Having a couple of Christmases away from my home country of New Zealand has meant a break from tradition and doing our own thing. I was talking to someone from New Zealand recently, trying to answer the ‘how’s it going in San Francisco?’ question and he was surprised when I said we weren’t homesick. I know we’ve left parents, family, friends and colleagues behind in New Zealand but we don’t have heartache and pining for anything – that’s not supposed to sound cruel or selfish, it’s just the way it is. Perhaps I’m at the exact right point in my life to have a break from everything ‘normal’ and everything society expects of me and what I expect of myself that this is somewhat of a fresh start and I’m trying not to constantly compare it to what I’ve always done.

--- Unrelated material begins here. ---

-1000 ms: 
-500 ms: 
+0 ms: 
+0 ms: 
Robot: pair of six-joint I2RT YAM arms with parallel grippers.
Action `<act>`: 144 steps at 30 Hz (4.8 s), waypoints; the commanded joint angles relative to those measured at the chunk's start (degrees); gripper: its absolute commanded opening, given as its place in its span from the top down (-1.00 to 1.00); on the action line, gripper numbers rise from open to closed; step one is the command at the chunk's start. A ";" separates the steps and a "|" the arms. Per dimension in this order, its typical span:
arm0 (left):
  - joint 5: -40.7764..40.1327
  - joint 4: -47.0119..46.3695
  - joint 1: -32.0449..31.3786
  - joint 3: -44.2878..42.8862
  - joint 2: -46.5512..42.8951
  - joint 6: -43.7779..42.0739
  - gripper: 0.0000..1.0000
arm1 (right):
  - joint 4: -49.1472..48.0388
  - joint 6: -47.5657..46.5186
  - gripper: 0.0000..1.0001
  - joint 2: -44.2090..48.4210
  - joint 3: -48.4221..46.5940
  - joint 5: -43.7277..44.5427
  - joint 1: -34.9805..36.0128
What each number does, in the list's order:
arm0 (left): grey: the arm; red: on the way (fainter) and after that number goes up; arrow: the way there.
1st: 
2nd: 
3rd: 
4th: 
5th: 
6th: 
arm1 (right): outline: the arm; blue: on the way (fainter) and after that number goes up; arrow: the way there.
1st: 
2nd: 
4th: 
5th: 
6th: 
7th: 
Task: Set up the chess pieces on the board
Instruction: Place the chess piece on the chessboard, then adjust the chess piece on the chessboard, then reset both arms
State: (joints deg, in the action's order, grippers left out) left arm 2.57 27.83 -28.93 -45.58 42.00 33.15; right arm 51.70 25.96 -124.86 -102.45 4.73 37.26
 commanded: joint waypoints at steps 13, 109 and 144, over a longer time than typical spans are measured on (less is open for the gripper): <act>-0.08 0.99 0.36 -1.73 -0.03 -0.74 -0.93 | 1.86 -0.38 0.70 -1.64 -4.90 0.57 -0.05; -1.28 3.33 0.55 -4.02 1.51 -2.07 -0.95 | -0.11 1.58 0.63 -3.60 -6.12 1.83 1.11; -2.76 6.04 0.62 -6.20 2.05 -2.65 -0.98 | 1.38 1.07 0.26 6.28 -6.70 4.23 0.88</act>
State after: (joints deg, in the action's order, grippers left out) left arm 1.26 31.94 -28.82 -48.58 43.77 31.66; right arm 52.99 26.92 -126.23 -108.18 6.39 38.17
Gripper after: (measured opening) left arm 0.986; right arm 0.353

Mother emailed me recently and reported that the Orange Niece had said that Christmas just wasn’t the same without us, and I looked at the family photos of Christmas and summer activities that are so familiar to me. I didn’t feel sad that we weren’t there. I actually really liked the traditions that The Mister and I have started for our own family. Christmas cannot easily be escaped in the States; shops, streets, TV, homes, work places are full of decorations, holiday flavors (oh yeah the Staryucks peppermint candy sprinkle magic mocha holiday ‘coffee’), holiday activities, work parties, cards, trees, music, cooking, holiday orders, gifts – it’s on steroids and we love to bask in all of that but it’s a kind of surreal winter wonderland (even though there’s no snow here) rather than something that makes us homesick for sand and sun burn in the bed on summer nights.

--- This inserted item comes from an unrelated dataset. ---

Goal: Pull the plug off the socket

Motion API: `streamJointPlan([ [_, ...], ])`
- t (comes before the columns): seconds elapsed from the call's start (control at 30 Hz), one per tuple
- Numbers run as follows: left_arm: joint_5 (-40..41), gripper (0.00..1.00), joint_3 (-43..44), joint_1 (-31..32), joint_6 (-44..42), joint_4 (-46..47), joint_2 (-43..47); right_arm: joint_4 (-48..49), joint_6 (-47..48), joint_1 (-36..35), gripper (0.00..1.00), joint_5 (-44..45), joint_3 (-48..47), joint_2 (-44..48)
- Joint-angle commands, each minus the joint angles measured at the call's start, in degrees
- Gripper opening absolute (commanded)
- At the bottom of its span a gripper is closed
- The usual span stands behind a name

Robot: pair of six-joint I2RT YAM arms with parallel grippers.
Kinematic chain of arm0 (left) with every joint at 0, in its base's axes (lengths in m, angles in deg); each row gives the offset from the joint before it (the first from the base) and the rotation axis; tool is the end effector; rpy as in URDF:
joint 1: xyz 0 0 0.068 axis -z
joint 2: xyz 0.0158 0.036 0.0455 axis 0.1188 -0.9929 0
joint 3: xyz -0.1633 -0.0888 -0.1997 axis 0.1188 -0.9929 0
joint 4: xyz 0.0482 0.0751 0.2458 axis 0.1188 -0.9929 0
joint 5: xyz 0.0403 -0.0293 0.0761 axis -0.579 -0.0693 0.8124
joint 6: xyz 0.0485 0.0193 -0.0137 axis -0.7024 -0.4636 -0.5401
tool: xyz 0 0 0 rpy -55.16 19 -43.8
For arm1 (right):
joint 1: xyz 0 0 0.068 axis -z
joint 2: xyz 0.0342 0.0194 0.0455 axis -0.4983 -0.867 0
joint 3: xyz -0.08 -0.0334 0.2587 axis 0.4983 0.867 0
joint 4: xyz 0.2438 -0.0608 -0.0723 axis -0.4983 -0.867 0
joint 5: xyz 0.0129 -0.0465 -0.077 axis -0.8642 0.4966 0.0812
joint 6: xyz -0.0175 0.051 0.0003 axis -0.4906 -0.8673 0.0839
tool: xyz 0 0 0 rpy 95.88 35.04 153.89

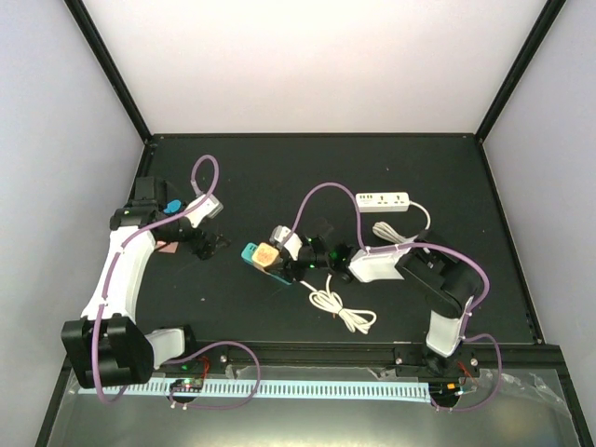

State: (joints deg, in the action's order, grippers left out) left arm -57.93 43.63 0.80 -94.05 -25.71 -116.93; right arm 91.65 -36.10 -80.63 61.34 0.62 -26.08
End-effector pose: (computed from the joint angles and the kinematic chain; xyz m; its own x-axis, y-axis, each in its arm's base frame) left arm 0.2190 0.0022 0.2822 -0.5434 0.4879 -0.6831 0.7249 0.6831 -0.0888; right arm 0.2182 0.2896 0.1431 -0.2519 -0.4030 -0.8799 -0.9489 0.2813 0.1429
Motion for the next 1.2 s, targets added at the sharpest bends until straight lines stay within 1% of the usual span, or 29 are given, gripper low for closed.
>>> streamJointPlan([
  [0.0, -6.7, 0.99, 1.1, 0.1, -10.0, -8.2, 0.5, -9.1, 4.5, -1.3, 0.32, -6.6, 0.4, -2.2],
  [0.07, -8.0, 0.99, -0.4, 0.1, -12.6, -8.9, 1.8, -9.2, 4.9, -1.4, 0.42, -7.5, 0.4, -2.2],
  [0.17, -10.0, 0.99, -3.2, 0.2, -15.5, -8.2, 3.6, -8.1, 5.0, -1.4, 0.59, -7.3, 1.0, -1.4],
  [0.27, -10.7, 0.99, -4.0, 0.6, -18.2, -8.5, 4.8, -6.8, 4.8, -1.4, 0.77, -6.1, 1.7, -0.3],
  [0.33, -11.1, 0.99, -3.9, 1.1, -19.6, -8.7, 5.0, -5.7, 4.7, -1.4, 0.83, -5.5, 2.3, 0.6],
  [0.47, -11.2, 0.99, -3.6, 2.9, -20.9, -8.6, 4.6, -3.3, 4.4, -1.4, 0.90, -5.1, 3.9, 1.6],
  [0.57, -10.2, 0.99, -4.1, 5.6, -22.3, -8.6, 4.1, -1.1, 5.0, -1.3, 0.90, -4.5, 5.5, 1.8],
  [0.63, -8.8, 0.98, -4.6, 7.7, -21.7, -7.4, 3.9, 0.4, 5.8, -1.4, 0.90, -4.0, 6.6, 1.7],
  [0.8, -5.4, 0.95, -5.7, 12.8, -21.5, -3.6, 3.6, 1.3, 7.1, -1.3, 0.86, -1.2, 6.9, 0.2],
  [0.93, -5.1, 0.91, -6.5, 15.9, -25.7, -3.1, 3.5, 3.5, 8.3, -1.2, 0.80, -0.4, 8.1, -0.9],
  [1.07, -3.9, 0.89, -5.8, 17.7, -29.5, -3.7, 1.4, 3.7, 8.8, -1.2, 0.70, -0.8, 8.2, -1.6],
  [1.17, -2.8, 0.88, -5.4, 18.2, -30.0, -3.3, -0.4, 3.0, 9.5, -1.2, 0.63, -1.2, 7.7, -2.1],
])
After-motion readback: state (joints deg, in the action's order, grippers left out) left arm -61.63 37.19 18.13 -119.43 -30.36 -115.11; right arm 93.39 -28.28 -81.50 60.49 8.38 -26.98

It’s not the time of year here where the office shuts down and everyone goes on holiday but for me, especially this year, it was a liberating time to catch up on some work I was way behind which in turn helped with the sleepless nights and allowed me enjoy some guilt-free couch time and time wandering around in the Christmas wonderland with no strings attached. We had 2 3-day weekends in a row and it was heaven! I don’t know yet if we have a new tradition set in stone and just because it’s just the 2 of us cooking on Christmas Eve and dining with champagne, and going to the movies and having a coffee afternoon tea party and a heat-up dinner on the couch on Christmas Day and just basking in just-the-two of us doesn’t mean it’s any less of a tradition than dinner sets and extended family and too many gifts for the sake of it and church and games and turkey comas and drunken New Year’s Eve parties in tiny dresses.
I did feel a pang of sadness when I realized I didn’t feel in the mood to do Christmas baking, for years and years I’ve made my own Christmas cake or fruit mince for pies because I love having Christmas baking in the house when people come over … then I realized it had actually been years since anyone actually came over … and right on time a box with a lump of Mother’s 2012 Christmas cake arrived, perhaps that can join the tradition. It was a great holiday season and I’m happy to just let Christmas be whatever it is.